Let's summarize it. I expect that I can build a tree of any deep and variable should defines correct. But it is looks like I can work only with second level of deep.
Hi all 👋 - this has confused me too with the expected behaviour.
The docs state the following under https://taskfile.dev/api/#special-variables :
ROOT_DIR | The absolute path of the root Taskfile.
TASKFILE_DIR | The absolute path of the included Taskfile.
USER_WORKING_DIR | The absolute path of the directory task was called from.
The wording does imply what people in this thread expected, and make the current implemented effect sound like a bug 😅.

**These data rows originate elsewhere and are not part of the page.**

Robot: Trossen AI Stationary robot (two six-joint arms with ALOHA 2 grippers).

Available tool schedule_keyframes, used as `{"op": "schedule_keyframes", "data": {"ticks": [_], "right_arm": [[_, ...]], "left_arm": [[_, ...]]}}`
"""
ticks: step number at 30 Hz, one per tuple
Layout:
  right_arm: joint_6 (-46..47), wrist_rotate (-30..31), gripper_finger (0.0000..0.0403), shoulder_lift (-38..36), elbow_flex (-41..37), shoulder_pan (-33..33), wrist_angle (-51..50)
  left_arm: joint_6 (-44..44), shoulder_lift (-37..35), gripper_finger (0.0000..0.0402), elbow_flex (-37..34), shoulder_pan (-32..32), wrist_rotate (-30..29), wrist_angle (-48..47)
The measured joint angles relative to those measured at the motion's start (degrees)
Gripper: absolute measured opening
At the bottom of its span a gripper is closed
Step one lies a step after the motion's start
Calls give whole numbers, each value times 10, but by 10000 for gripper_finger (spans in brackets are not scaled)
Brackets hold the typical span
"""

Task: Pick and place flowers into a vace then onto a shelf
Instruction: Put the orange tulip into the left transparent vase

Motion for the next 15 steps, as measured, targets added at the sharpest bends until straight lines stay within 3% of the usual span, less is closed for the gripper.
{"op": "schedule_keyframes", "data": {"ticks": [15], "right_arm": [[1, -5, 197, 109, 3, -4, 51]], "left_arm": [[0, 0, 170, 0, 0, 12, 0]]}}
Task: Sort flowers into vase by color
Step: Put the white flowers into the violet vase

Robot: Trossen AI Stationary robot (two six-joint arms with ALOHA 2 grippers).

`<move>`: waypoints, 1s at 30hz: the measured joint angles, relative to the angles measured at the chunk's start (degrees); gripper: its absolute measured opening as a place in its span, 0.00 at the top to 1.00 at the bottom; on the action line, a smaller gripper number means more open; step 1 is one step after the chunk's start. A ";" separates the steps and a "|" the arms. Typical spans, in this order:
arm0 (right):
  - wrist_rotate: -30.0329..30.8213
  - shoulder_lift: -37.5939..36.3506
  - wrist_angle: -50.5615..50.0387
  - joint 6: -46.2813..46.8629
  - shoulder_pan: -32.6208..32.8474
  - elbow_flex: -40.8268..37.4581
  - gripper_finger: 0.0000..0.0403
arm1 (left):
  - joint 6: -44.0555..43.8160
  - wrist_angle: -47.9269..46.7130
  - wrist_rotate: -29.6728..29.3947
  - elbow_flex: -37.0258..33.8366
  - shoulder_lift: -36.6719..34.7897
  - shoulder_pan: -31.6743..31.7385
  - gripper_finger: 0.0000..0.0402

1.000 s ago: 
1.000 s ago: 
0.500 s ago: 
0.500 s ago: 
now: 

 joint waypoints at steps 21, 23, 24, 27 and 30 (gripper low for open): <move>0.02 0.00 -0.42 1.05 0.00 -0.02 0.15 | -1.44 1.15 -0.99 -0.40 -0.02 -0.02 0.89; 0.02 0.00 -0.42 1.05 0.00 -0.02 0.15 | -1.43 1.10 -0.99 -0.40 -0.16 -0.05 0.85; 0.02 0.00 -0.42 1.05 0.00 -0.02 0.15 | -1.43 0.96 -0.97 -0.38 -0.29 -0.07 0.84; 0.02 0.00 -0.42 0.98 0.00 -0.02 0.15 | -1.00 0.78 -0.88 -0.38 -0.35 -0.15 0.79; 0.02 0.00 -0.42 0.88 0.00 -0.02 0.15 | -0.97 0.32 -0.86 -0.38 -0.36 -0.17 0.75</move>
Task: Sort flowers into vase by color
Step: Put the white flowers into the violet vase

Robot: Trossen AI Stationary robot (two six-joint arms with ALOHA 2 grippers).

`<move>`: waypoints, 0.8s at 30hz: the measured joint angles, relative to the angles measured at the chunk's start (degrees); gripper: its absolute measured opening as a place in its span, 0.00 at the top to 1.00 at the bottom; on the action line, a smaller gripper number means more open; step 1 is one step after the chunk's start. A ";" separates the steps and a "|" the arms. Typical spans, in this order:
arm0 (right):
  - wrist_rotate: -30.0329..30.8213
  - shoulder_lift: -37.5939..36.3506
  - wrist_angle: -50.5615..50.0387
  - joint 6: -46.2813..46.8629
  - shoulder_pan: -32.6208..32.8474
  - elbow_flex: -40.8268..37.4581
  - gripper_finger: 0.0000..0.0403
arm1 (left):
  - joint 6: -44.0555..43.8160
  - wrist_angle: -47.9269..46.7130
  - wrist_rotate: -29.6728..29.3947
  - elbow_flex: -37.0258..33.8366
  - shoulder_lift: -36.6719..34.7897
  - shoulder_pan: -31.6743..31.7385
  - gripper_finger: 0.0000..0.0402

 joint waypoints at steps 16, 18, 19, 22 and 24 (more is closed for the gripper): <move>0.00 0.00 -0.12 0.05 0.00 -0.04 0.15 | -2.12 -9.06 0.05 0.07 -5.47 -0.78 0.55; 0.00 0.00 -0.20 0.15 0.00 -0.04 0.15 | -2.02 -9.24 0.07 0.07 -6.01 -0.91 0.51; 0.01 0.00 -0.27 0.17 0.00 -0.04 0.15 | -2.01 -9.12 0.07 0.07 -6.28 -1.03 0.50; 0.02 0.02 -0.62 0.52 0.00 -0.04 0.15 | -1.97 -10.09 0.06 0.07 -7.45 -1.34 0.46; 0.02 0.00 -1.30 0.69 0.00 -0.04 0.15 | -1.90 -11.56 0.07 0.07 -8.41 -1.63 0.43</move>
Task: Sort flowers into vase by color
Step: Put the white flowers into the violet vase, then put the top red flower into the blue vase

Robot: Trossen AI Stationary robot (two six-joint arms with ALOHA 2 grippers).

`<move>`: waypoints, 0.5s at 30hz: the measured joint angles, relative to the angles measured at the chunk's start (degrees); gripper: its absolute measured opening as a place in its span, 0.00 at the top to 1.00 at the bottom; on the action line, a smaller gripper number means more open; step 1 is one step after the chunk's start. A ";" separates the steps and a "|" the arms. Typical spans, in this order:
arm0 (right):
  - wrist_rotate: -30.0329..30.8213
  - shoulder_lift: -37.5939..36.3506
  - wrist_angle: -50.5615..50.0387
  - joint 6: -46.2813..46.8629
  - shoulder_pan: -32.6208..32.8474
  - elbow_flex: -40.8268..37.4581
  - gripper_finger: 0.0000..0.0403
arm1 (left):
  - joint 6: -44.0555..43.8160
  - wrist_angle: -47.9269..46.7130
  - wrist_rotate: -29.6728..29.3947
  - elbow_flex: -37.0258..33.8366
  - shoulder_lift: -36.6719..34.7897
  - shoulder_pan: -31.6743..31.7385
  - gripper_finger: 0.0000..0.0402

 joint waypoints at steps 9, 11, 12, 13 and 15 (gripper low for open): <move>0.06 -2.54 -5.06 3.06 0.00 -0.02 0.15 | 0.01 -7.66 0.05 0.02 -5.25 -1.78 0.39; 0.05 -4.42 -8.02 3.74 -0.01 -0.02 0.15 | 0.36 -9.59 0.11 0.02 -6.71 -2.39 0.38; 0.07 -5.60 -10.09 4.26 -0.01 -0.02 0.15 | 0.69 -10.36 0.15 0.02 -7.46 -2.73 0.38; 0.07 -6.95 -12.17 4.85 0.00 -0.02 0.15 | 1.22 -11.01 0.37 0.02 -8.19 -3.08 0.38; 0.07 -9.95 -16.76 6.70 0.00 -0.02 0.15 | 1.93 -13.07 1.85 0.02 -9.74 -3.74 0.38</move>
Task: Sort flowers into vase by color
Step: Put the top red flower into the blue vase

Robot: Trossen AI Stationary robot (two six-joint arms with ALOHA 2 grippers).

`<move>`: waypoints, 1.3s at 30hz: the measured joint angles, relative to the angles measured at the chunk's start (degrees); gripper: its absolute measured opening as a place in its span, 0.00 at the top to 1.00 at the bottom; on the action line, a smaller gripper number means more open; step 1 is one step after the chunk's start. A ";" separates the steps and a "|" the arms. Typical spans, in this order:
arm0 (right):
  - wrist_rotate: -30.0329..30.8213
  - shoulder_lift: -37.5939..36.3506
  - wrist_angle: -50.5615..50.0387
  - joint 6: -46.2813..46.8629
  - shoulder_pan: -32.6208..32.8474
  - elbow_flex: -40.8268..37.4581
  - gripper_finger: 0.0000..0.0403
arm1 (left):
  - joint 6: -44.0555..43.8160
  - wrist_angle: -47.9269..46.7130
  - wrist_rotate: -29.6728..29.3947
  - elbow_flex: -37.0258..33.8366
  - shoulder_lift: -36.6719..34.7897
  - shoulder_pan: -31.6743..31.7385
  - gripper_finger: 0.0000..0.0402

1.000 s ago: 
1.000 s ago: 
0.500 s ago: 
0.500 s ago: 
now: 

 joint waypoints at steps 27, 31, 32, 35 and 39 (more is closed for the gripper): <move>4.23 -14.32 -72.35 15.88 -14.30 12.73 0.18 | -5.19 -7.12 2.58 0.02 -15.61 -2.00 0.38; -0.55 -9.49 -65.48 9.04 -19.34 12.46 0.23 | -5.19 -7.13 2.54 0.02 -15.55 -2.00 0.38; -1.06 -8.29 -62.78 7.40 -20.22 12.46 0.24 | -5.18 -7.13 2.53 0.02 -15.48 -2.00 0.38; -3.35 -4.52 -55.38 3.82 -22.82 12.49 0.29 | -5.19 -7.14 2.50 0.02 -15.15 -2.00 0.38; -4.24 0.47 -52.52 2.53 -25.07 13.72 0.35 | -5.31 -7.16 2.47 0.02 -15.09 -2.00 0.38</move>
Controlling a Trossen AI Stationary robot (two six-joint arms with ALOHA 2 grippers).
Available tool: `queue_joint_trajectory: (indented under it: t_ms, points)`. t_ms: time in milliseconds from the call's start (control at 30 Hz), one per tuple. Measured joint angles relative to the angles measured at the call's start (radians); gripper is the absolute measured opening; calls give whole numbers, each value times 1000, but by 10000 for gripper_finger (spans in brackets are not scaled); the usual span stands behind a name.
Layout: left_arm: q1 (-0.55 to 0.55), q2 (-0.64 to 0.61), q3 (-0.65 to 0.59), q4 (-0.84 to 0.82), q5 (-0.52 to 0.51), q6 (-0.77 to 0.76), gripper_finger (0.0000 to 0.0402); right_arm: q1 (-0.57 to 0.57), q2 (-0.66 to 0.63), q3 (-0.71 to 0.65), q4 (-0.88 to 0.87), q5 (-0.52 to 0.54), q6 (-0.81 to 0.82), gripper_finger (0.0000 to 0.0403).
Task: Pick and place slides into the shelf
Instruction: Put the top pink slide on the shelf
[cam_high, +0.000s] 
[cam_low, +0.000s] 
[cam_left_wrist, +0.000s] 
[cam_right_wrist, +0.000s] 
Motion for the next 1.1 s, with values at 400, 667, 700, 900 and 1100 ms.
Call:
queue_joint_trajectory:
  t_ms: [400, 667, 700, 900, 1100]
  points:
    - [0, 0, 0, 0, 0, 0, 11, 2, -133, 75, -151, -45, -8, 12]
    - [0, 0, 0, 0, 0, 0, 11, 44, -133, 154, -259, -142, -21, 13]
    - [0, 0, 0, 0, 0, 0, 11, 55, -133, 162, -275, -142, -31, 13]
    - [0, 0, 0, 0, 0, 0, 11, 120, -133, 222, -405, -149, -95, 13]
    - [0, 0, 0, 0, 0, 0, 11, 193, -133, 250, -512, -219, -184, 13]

The USER_WORKING_DIR and the ROOT_DIR should actually already be able cover the mentioned current use cases as they have the same outputted value as TASKFILE_DIR without the dir arg provided.
If I have a nested taskfile containing the following:
tasks:
test:
cmds:
- echo {{ .TASKFILE_DIR }}
- echo {{ .ROOT_DIR }}
- echo {{ .USER_WORKING_DIR }}
These all output the same directory when invoked, regardless of whether I execute it in the root or from the directory it is defined.
I can make it work like others in this thread by specifying the dir argument at the include level, which then changes the TASKFILE_DIR . It feels like a potentially better solution would be to have a new {{ .TASKFILE_WORKING_DIR }} that inherits that value instead and change TASKFILE_DIR to what implies? That way the same Taskfile could actually be reused with different directories too.
My use case is nested tasks wanting to send output to the same directory relative to where the file is defined, regardless of where it is run, i.e: all goes to output:
tasks:
test:
cmds:
- echo "test" > {{ .TASKFILE_DIR }}/../../task1_output
Taskfile.yaml
output/
└── task1_output
my_tasks/
├── task1/
│ └── Taskfile.yaml
└── task2/
└── Taskfile.yaml
It also seems that manually specifying the dir only works for 1 level deep, and any 3rd level or deep nested tasks return the 2nd level TASKFILE_DIR when echo'ed - looks like this has been raised before here @: https://github.com/go-task/task/issues/894
This works as expected in the latest version.